Among the entries below, copy every line that carries the word "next".

BEGIN

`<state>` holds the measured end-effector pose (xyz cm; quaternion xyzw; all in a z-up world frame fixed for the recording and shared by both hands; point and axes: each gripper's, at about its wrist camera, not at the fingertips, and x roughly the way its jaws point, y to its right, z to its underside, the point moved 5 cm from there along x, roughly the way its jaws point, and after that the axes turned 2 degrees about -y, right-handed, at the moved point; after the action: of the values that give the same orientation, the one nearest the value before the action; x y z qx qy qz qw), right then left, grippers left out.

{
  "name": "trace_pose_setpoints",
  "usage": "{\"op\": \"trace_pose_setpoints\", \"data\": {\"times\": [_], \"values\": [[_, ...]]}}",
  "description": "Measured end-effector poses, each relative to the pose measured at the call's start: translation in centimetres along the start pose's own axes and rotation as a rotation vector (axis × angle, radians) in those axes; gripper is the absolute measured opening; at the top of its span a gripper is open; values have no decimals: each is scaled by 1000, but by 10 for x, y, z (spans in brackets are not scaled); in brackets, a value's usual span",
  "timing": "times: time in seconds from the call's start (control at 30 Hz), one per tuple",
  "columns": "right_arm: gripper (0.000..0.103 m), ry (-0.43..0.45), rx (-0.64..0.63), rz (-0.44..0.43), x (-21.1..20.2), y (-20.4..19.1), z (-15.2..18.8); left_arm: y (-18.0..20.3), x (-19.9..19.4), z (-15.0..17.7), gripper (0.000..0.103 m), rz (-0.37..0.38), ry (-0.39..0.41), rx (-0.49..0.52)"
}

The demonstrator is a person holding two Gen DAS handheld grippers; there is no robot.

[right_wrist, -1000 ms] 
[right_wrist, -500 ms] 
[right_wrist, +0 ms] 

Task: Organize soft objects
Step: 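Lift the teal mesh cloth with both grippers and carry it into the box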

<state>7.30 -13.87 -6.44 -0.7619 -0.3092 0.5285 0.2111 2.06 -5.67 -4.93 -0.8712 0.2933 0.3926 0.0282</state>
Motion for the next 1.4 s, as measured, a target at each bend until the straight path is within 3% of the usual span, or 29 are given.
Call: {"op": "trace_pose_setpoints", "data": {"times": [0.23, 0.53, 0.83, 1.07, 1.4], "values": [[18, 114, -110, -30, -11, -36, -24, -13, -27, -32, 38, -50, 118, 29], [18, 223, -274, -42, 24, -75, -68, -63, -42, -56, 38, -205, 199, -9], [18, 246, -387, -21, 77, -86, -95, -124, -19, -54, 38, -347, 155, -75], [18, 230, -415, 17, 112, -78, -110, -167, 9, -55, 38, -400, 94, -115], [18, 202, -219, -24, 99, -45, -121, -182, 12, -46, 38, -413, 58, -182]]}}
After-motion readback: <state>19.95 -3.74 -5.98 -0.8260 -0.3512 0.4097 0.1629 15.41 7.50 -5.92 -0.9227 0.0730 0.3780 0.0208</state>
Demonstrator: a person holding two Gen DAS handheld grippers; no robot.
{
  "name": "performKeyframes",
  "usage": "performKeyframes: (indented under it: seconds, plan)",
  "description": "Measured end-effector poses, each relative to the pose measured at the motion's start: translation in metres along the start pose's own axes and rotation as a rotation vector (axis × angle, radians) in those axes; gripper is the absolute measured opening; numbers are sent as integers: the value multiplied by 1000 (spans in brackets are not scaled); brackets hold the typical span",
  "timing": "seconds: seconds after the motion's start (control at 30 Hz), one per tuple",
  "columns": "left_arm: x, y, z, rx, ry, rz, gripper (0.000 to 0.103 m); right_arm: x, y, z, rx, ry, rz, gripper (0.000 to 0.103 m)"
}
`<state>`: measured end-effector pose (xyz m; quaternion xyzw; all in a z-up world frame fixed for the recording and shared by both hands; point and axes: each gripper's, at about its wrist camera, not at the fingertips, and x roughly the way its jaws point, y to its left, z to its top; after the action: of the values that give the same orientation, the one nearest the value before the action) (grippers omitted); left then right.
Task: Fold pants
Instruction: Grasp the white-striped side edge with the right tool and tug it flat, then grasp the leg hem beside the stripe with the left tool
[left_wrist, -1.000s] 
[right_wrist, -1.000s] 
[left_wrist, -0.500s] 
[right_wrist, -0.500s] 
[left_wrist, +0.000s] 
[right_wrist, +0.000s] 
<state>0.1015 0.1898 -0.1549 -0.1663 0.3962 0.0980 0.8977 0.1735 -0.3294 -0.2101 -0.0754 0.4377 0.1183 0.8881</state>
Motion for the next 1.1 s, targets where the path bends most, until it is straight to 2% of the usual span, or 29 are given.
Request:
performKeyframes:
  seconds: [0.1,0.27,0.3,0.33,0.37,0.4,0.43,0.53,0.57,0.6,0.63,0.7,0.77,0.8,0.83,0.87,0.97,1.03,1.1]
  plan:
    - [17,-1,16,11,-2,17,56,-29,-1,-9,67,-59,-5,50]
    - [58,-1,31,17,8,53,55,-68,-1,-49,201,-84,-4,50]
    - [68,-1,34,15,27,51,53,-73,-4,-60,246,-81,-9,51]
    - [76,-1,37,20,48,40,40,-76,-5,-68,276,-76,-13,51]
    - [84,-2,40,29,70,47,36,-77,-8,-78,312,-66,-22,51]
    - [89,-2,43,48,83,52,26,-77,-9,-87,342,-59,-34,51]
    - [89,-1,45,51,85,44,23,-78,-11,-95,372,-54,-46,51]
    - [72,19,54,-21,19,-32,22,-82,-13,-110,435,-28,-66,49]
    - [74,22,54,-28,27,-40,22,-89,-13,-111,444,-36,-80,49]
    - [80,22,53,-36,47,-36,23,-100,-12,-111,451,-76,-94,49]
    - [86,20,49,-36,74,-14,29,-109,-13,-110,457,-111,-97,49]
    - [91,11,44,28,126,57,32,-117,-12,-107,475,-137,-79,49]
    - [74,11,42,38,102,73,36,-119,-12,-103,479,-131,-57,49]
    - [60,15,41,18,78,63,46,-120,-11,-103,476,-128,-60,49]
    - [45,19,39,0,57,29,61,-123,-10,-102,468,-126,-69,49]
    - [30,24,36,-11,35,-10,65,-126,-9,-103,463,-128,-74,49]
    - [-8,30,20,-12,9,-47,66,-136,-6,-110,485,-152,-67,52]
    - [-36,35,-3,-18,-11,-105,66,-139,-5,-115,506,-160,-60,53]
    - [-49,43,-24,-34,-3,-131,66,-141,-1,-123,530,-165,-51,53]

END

EXERCISE ANSWER →
Motion for the next 1.4 s, as measured, a target at each bend until the straight path is within 3% of the usual span, or 29 are given.
Motion for the next 1.1 s, targets where the path bends most, until it is straight to 2% of the usual span, or 29 are given.

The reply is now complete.